Sunday schadenfreude: 96% of Disney’s 32,000-member Florida union reject its contract offer

Disney is doing its best to destroy itself.  Going from a pro-family, decency promoting organization to one that promotes hate, sexism, bigotry and violence.  Now its employees want to join a union—they want the union to run Disney, not the whack jobs running the company into the ground.  Maybe they have a point.

“The Walt Disney Company is in a world of hurt in Florida. Having inserted itself into Florida politics by advocating injecting homosexual sex into K – 3rd grade classrooms, the company just lost its special privilege to act as the local government for its vast real estate holdings around Disney World.

And now, the major union at Disney World has overwhelmingly rejected the company’s new contract offer. The New York Times reports:

Unions that represent about 32,000 full-time workers at Disney World — ride operators, costumed performers, housekeepers, restaurant and shop employees, bus drivers, custodians — said on Friday night that members had voted to reject Disney’s offer for a new five-year contract. Matt Hollis, president of the Service Trades Council Union, a consortium of six unions, said that 96 percent of the votes cast went against Disney.”

Will the unions boycott all of Disney?  Why not, they do it to other companies.  Will families stop financing the anti-family Disney?  This company is falling apart faster than a crypto company run by Sam Bankhead Fried—or America run by the demented Biden.

Sunday schadenfreude: 96% of Disney’s 32,000-member Florida union reject its contract offer

By Thomas Lifson, American Thinker,  2/3/23 

The Walt Disney Company is in a world of hurt in Florida. Having inserted itself into Florida politics by advocating injecting homosexual sex into K – 3rd grade classrooms, the company just lost its special privilege to act as the local government for its vast real estate holdings around Disney World.

And now, the major union at Disney World has overwhelmingly rejected the company’s new contract offer. The New York Times reports:

Unions that represent about 32,000 full-time workers at Disney World — ride operators, costumed performers, housekeepers, restaurant and shop employees, bus drivers, custodians — said on Friday night that members had voted to reject Disney’s offer for a new five-year contract. Matt Hollis, president of the Service Trades Council Union, a consortium of six unions, said that 96 percent of the votes cast went against Disney.

“Disney can do better and must do better,” Mr. Hollis said at a union event in Orlando, Fla.

In a statement, Disney said that its “strong offer” would provide more than 30,000 employees “a nearly 10 percent on average raise immediately, as well as retroactive increased pay in their paychecks, and we are disappointed that those increases will now be delayed.”

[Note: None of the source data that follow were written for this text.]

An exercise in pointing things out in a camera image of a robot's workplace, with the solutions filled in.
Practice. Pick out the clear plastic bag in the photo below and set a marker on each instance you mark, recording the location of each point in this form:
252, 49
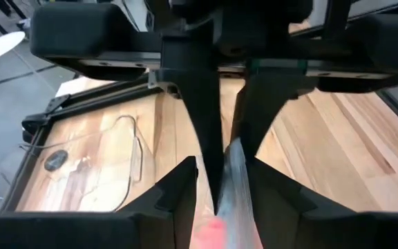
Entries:
237, 193

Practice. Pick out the pink elastic bandage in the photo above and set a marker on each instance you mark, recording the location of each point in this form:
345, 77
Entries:
211, 237

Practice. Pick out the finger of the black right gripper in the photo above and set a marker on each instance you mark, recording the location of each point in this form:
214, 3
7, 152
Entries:
264, 103
202, 114

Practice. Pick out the clear plastic bin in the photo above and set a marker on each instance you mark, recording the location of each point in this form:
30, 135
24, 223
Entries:
92, 166

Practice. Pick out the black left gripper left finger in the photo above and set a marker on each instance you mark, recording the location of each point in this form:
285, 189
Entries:
81, 231

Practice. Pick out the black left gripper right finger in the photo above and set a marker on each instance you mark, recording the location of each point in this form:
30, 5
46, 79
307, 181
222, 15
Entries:
340, 231

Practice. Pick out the black round table grommet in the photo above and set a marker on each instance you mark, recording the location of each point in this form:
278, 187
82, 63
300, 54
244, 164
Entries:
56, 160

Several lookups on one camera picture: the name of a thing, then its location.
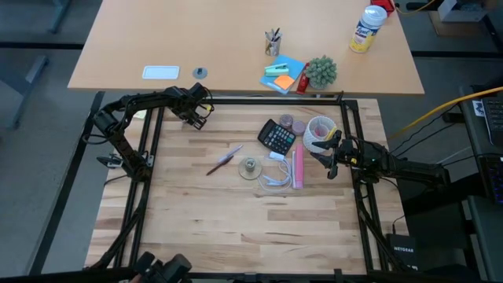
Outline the orange sticky note pad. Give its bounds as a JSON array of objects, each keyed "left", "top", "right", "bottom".
[{"left": 273, "top": 74, "right": 296, "bottom": 90}]

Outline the black bulky device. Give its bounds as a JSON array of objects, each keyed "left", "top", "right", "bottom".
[{"left": 132, "top": 251, "right": 194, "bottom": 283}]

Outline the pink ruler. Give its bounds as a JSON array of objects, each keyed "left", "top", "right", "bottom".
[{"left": 292, "top": 143, "right": 306, "bottom": 190}]

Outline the yellow cable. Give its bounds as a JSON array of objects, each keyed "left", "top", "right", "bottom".
[{"left": 388, "top": 86, "right": 503, "bottom": 138}]

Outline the green cactus plant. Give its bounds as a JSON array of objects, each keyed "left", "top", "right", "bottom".
[{"left": 304, "top": 55, "right": 339, "bottom": 90}]

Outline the white textured pen cup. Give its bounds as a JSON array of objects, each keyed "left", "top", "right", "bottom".
[{"left": 302, "top": 116, "right": 338, "bottom": 154}]

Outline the red object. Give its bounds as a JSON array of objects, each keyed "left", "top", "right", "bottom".
[{"left": 370, "top": 0, "right": 396, "bottom": 17}]

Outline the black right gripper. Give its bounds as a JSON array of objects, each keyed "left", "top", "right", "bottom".
[{"left": 310, "top": 134, "right": 359, "bottom": 181}]

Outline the red stapler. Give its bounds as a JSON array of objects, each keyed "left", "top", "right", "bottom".
[{"left": 296, "top": 62, "right": 311, "bottom": 95}]

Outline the black aluminium frame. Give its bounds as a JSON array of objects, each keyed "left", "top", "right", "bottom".
[{"left": 29, "top": 88, "right": 418, "bottom": 283}]

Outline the white lamp power cable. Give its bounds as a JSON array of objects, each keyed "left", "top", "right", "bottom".
[{"left": 257, "top": 151, "right": 294, "bottom": 194}]

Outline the small pink round cap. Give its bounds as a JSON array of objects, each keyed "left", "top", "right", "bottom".
[{"left": 291, "top": 119, "right": 307, "bottom": 137}]

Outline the grey furniture leg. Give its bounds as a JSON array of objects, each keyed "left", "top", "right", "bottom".
[{"left": 10, "top": 54, "right": 50, "bottom": 130}]

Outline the black calculator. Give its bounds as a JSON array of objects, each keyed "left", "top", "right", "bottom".
[{"left": 257, "top": 119, "right": 297, "bottom": 156}]

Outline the mint green stapler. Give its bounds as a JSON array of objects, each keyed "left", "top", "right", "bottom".
[{"left": 264, "top": 62, "right": 290, "bottom": 78}]

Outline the blue notebook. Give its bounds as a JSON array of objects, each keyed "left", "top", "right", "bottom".
[{"left": 259, "top": 54, "right": 307, "bottom": 95}]

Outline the white rectangular tray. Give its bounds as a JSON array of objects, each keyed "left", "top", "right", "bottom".
[{"left": 141, "top": 64, "right": 181, "bottom": 81}]

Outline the yellow disinfectant wipes canister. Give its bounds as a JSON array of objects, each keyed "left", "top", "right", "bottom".
[{"left": 348, "top": 5, "right": 388, "bottom": 54}]

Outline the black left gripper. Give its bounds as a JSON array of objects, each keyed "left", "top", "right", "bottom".
[{"left": 172, "top": 82, "right": 215, "bottom": 131}]

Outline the black network switch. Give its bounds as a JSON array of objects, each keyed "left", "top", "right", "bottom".
[{"left": 386, "top": 233, "right": 419, "bottom": 272}]

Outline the backlit black keyboard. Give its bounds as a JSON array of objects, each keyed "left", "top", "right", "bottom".
[{"left": 483, "top": 156, "right": 503, "bottom": 206}]

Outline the metal cup with pens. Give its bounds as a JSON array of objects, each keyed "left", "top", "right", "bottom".
[{"left": 264, "top": 27, "right": 284, "bottom": 58}]

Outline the light wooden desk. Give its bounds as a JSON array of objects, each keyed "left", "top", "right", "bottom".
[{"left": 67, "top": 0, "right": 425, "bottom": 96}]

A 10% bump in pay doesn’t make up for Bidenflation in food, gasoline, utilities, and other expenses that take up a large part of the income of low wage workers. When Trump was president, inflation ran at 1.4% as he handed over the Oval Office to Biden. That offer might look a lot better if Biden and his handlers weren’t in the Oval.

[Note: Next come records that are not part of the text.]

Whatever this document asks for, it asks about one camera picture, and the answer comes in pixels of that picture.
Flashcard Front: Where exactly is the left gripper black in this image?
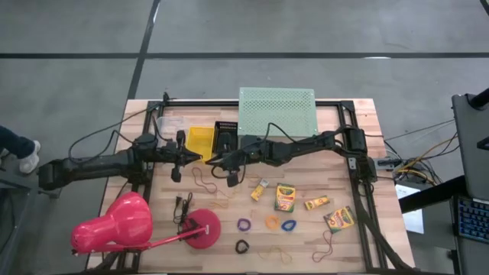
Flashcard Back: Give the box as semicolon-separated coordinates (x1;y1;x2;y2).
160;130;203;183

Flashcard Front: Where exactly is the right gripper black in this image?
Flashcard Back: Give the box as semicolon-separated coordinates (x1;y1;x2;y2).
206;132;249;188

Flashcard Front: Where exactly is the red rubber band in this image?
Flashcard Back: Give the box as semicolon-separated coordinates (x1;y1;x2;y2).
190;166;219;195
311;228;335;264

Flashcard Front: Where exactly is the small yellow crayon box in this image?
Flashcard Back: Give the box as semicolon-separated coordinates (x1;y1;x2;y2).
250;178;270;202
303;195;331;212

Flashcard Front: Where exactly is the large Crayola crayon box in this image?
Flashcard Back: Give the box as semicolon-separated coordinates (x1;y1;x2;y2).
274;182;297;214

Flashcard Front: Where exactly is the red desk lamp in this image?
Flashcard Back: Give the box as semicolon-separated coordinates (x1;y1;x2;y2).
70;191;222;257

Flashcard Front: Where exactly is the yellow plastic basket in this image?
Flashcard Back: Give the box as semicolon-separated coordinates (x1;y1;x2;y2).
185;125;216;163

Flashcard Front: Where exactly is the black plastic basket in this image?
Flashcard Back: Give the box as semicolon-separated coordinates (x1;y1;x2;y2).
212;120;239;154

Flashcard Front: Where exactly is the clear plastic bin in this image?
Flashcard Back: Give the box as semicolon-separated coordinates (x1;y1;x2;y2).
154;115;189;150

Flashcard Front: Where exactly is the green perforated metal shelf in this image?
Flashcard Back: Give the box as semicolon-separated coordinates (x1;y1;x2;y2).
237;86;319;139

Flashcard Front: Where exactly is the medium Crayola crayon box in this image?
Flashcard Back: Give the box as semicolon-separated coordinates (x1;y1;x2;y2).
322;205;356;235

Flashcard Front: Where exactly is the person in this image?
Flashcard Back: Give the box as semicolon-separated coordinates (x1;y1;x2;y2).
0;125;41;175

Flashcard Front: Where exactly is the grey metal stand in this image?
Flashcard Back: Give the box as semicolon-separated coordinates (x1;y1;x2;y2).
0;167;62;268

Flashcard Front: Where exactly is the white paper sheet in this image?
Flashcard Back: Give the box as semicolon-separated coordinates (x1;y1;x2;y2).
394;183;426;235

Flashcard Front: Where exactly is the black support beam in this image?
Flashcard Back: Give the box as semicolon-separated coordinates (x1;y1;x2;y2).
398;174;468;214

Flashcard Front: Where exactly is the grey laptop lit keyboard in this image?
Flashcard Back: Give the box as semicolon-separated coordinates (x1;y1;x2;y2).
452;93;489;245

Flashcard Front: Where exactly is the black lamp power cord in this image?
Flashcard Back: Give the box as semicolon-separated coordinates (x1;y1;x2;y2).
172;191;194;235

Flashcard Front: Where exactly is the purple coil wrist keychain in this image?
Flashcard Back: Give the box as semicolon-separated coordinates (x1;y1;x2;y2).
236;217;253;233

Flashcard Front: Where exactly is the orange coil wrist keychain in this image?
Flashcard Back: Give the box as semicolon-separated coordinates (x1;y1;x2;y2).
264;214;282;231

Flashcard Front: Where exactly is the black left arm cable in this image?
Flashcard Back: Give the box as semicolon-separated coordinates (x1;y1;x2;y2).
67;91;180;161

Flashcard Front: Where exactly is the black coil wrist keychain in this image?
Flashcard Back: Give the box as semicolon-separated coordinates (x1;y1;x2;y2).
234;238;251;255

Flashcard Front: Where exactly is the blue coil wrist keychain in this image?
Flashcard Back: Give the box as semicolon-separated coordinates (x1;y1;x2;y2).
280;218;298;233

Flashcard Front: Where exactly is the yellow floor cable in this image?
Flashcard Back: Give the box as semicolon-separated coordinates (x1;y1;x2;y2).
395;135;459;184

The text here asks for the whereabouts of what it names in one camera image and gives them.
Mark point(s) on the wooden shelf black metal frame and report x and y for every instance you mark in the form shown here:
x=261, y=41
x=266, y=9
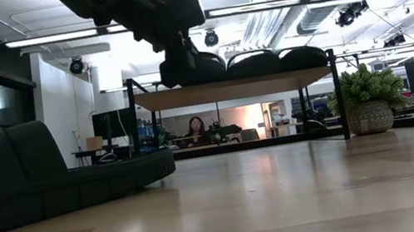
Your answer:
x=228, y=90

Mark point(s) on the grey office chair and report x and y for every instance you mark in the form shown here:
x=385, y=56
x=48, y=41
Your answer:
x=249, y=135

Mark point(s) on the green plant in patterned pot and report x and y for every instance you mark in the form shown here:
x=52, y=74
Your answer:
x=369, y=118

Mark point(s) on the black rubber slide sandal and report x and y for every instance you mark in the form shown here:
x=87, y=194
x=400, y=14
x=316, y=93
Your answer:
x=303, y=60
x=35, y=195
x=253, y=67
x=209, y=69

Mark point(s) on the person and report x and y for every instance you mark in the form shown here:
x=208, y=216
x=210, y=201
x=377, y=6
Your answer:
x=196, y=128

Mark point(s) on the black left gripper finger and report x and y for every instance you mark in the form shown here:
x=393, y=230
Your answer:
x=171, y=73
x=188, y=51

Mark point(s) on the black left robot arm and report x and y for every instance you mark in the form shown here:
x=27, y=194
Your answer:
x=108, y=2

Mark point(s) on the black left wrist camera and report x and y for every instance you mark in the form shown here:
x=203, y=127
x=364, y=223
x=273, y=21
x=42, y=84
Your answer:
x=189, y=9

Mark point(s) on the black office desk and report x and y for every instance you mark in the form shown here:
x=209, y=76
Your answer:
x=82, y=153

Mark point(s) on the black ceiling spotlight cluster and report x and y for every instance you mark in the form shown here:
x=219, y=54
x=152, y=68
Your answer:
x=350, y=14

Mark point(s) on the small black background machine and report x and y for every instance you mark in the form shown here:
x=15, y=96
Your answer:
x=226, y=131

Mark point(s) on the brown cardboard box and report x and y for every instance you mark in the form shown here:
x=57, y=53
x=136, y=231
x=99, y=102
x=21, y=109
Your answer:
x=94, y=143

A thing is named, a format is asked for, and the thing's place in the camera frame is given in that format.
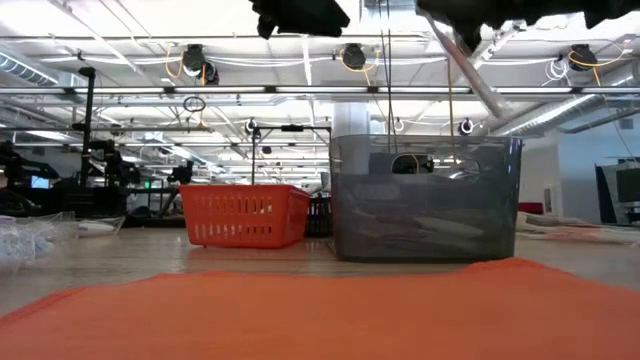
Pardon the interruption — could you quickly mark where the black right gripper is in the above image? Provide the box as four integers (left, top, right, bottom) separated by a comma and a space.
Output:
415, 0, 586, 54

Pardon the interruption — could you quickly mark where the long LED light bar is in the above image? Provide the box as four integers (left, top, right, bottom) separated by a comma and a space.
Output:
0, 85, 640, 97

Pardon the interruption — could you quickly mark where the smoky grey translucent bin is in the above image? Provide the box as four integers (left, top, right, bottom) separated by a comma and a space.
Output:
328, 133, 524, 264

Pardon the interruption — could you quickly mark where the orange slotted plastic basket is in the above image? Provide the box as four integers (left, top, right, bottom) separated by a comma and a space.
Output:
178, 183, 312, 250

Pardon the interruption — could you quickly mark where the dark display screen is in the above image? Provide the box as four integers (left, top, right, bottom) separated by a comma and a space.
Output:
594, 158, 640, 226

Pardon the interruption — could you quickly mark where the black vertical stand pole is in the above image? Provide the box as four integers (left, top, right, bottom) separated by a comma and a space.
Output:
77, 66, 98, 194

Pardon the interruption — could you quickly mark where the black background robot workstation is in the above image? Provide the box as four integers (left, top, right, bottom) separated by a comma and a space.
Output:
0, 139, 144, 217

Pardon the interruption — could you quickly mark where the orange mat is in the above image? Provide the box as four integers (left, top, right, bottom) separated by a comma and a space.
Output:
0, 257, 640, 360

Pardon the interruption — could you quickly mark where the large black ceiling cable reel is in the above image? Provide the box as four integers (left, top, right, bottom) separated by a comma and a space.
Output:
180, 43, 221, 87
341, 43, 368, 72
568, 43, 600, 73

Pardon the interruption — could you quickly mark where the yellow hanging cable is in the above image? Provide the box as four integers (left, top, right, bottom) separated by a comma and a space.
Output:
446, 52, 456, 151

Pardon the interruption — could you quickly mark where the black hanging cable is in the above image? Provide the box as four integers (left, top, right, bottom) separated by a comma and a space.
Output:
378, 0, 399, 154

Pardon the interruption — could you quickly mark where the black camera rig frame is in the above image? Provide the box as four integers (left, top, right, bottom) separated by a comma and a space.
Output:
251, 124, 333, 187

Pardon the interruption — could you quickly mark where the silver ventilation duct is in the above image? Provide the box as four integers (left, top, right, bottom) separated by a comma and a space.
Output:
492, 74, 640, 140
0, 49, 62, 87

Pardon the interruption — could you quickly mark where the black aluminium table frame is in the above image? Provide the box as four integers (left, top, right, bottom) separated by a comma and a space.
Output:
122, 214, 182, 230

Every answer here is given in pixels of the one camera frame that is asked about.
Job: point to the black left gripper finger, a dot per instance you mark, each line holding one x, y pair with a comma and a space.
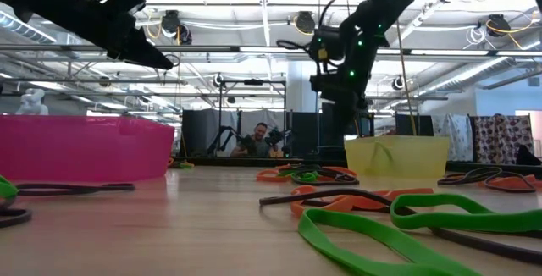
144, 53

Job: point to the green rubber band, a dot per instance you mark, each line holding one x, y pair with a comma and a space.
186, 166
381, 148
466, 225
7, 189
307, 178
322, 244

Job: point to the background black robot arm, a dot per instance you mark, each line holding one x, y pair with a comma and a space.
275, 136
224, 134

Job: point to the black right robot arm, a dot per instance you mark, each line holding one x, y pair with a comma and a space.
381, 9

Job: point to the brown rubber band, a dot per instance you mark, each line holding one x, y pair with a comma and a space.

Oh, Florida is a right to work state, so there was no legal compulsion for Disney World to have a union in the first place, in case you were wondering.

A 10% increase in wages would increase overall costs a lot, since theme parks are fairly labor intensive. And now that Disney is no longer in charge of property taxes on its real estate there, who knows what’s gung to happen to those costs?

The Florida Legislature will convene a special session on Monday, part of which will be dedicated to establishing a new governing structure for Disney World.

These cost increase come at an awkward time:

The Walt Disney Company needs to keep Disney World operating at full tilt to make up for losses in its nascent Disney+ streaming division. Last year, Disney Parks, Experiences and Products generated $7.9 billion in operating profit. Disney’s streaming unit lost about $4 billion.

But Disney is also contending with an activist investor, Nelson Peltz, who wants the company to put a magnifying glass on costs, refocus on profit growth and reinstate its dividend, all of which increase pressure on Disney to keep a lid on labor costs. Disney is loaded with debt — more than $45 billion — because of the pandemic and because of its $71.3 billion acquisition of 21st Century Fox assets in 2019.

It’s not as if Disney can move Disney World to a lower cost state or overseas. They are stuck in a state whose political establishment it has alienated with its arrogant progressive political stands.

Maybe new management would do better?